When the images are sent to the GSU from the projects, there is an audit program that further ensures quality. This audit program is once again specially developed for the process. A wizard sets up the rejection threshold based on the number of images in the sample and uses a statistical sample created by a random number generator. An auditor checks each random image. There are currently 24 reject criteria - these criteria are identified by codes. Once an image is rejected the code(s) will be associated with image file name as part of the image log file. Based on the number of images in the process and the rejection thresholds which have been established, if the maximum rejection number is reached, the audit program turns off and the whole batch must be re-imaged. Auditors are trained to use this system and to evaluate the images. Typically, they look at 150 images in a batch at their choice of speed, e.g. one second per image. They are evaluating future auditing processes that will use histogramic analysis as well as checksum to automate the audit process.
Evaluations with users are handled by a different area of the Family History Department and are ongoing as the technology develops.
Preservation is crucial to the GSU, their data and information must be available for as long as possible and as accessible as possible. Currently, they use DLT tape and spinning discs for the storage of the digital materials. The tape solution is used, as this enables the material to come directly from the field. Backup tapes are stored off-site in the Granite Mountain Records Vaults - a secure, climate controlled underground storage facility in Utah. The index is the key to the tape access. Once again, they are working closely with BYU to explore digital storage and long term preservation.
Norsam (http://www.norsam.com) is the current method that seems to have the most promise for long term storage of digital materials.

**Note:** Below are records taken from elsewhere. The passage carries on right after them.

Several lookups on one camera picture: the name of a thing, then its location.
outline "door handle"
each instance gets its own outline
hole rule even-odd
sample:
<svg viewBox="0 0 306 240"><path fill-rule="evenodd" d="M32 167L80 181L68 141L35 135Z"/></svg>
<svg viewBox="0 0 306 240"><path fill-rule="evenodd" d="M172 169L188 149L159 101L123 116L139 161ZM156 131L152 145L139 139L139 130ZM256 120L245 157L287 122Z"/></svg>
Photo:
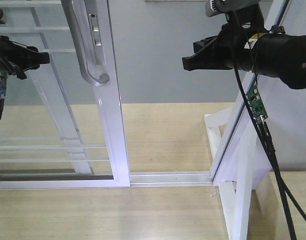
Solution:
<svg viewBox="0 0 306 240"><path fill-rule="evenodd" d="M90 28L93 24L89 22L84 0L61 0L61 4L73 38L82 77L93 86L104 86L110 77L106 73L103 62L101 65L97 64L94 47L102 46L94 41L93 29Z"/></svg>

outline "white wall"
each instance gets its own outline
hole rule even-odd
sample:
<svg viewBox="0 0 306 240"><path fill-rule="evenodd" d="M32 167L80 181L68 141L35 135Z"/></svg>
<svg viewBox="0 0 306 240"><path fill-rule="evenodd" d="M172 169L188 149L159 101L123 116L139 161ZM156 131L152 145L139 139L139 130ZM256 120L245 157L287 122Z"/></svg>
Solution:
<svg viewBox="0 0 306 240"><path fill-rule="evenodd" d="M271 2L262 2L266 16ZM109 0L117 75L124 103L234 102L232 70L183 70L193 42L217 35L224 14L205 2Z"/></svg>

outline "light wood floor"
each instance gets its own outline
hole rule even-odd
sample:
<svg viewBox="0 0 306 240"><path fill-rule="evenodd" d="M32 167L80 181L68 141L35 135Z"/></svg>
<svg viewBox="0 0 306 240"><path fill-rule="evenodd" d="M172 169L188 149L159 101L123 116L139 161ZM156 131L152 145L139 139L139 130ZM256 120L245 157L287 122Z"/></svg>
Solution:
<svg viewBox="0 0 306 240"><path fill-rule="evenodd" d="M227 240L215 187L0 191L0 240Z"/></svg>
<svg viewBox="0 0 306 240"><path fill-rule="evenodd" d="M212 157L204 115L232 104L123 104L131 172L209 170Z"/></svg>
<svg viewBox="0 0 306 240"><path fill-rule="evenodd" d="M282 172L285 183L298 204L306 213L306 172ZM268 239L289 240L290 234L285 219L278 185L270 172L256 189ZM306 240L306 222L288 199L297 239Z"/></svg>

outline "black cylinder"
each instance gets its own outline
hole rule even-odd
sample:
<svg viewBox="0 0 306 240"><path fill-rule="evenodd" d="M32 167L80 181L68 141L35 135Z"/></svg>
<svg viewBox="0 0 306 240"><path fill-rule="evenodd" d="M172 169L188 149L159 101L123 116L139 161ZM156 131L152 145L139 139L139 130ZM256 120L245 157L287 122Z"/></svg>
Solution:
<svg viewBox="0 0 306 240"><path fill-rule="evenodd" d="M251 49L246 47L245 39L235 44L240 70L280 78L292 89L306 88L306 35L264 34ZM233 67L231 57L225 57L224 62Z"/></svg>

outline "green circuit board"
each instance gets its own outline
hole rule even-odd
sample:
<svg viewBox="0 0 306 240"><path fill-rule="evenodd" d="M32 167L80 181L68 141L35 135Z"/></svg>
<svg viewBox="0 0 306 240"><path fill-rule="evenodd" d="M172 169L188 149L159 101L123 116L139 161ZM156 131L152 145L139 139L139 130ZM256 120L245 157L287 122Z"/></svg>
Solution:
<svg viewBox="0 0 306 240"><path fill-rule="evenodd" d="M263 101L259 94L258 86L256 84L253 85L246 93L246 98L253 113L253 117L257 123L261 123L262 120L268 118L267 111L265 110Z"/></svg>

This technology etches the information on the disc using ion beams, and is technically visible to the human eye, with the use of a powerful microscope. These discs can hold up to 17,000 images etched on a two-inch square plate and 165 GB data compared to 4.7GB DVD or 0.6GB for CD.

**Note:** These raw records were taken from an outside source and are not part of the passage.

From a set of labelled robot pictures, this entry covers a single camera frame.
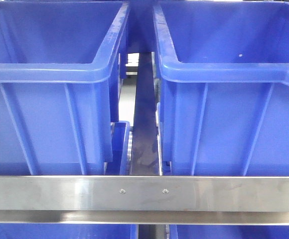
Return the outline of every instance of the plastic bin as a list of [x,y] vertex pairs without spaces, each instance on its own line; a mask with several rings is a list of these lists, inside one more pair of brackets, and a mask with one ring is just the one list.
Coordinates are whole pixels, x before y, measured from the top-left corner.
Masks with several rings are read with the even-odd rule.
[[154,7],[173,175],[289,176],[289,3]]
[[[129,132],[130,126],[128,122],[115,123],[112,137],[114,160],[107,164],[106,175],[125,175]],[[0,239],[137,238],[138,227],[136,225],[0,224]]]
[[128,11],[0,1],[0,175],[104,173]]
[[289,239],[289,226],[170,225],[170,239]]

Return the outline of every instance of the stainless steel bar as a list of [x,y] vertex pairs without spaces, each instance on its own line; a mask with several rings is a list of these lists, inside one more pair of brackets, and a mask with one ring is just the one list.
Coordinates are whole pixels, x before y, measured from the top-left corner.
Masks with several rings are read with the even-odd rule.
[[139,58],[131,175],[158,174],[157,127],[151,53]]
[[148,224],[289,225],[289,213],[0,210],[0,223],[145,224],[149,232],[143,234],[148,236],[153,230]]
[[0,176],[0,210],[289,212],[289,177]]

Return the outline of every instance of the metal rail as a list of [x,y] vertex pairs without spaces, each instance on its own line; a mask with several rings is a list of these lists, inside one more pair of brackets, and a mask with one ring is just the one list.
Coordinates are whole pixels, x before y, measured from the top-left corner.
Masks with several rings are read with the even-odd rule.
[[0,222],[289,225],[289,177],[0,176]]

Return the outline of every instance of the metal frame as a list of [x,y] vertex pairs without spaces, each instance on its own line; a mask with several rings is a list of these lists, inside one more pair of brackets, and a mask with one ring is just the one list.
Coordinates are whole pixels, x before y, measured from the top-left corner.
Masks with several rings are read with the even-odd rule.
[[0,223],[289,225],[289,177],[161,175],[151,54],[140,56],[133,176],[0,176]]

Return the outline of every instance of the bin lip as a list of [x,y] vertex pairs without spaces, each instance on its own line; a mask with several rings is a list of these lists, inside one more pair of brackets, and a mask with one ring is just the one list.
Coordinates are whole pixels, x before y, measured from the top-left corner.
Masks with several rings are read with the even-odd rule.
[[[153,22],[161,78],[176,83],[283,83],[289,85],[289,63],[183,63],[178,60],[161,4],[153,6]],[[289,4],[247,1],[236,4]]]
[[[92,4],[108,1],[72,1]],[[121,6],[91,63],[0,63],[0,83],[99,83],[110,77],[123,30],[130,11],[127,1],[113,1]]]

It is not only the technology that ensures the longevity of the materials, it is the migration of hardware, software, media and people skills and the GSU is constantly reviewing its management procedures to ensure that no information can become obsolete due to hardware or software or media or even skills being lost.
The work with AIIM and ISO and ANSI is assisting these goals in the creation of GEDCOM and XML DTD extracted from the EAD written to tackle the issues of digital data capture and information retrieval. The extraction program and index will rely on this as will the metadata at the capture stage.
Access to the digital materials is covered in three areas, the index to the images, the catalog and research guidance. The index is linked to the catalog which in turn will lead to the digital versions of the records. The GSU plans to have various levels of access; worldwide access, the internet and intranets, through libraries and homes, through electronic media distribution and also through human readable media distribution. The goals are to have what you want, when you want it, where you want it, in whatever format you want it. The main drivers are improved readability through their work on image enhancement, viewability and accessibility. At the moment any charges cover cost of distribution. Access to the materials on line may or may not remove this cost. However, if users want hard copies or copies on CD for example then a cost recovery charge will be made. It is the nature of the materials and the nature of the digital program that drives this large-scale accessibility.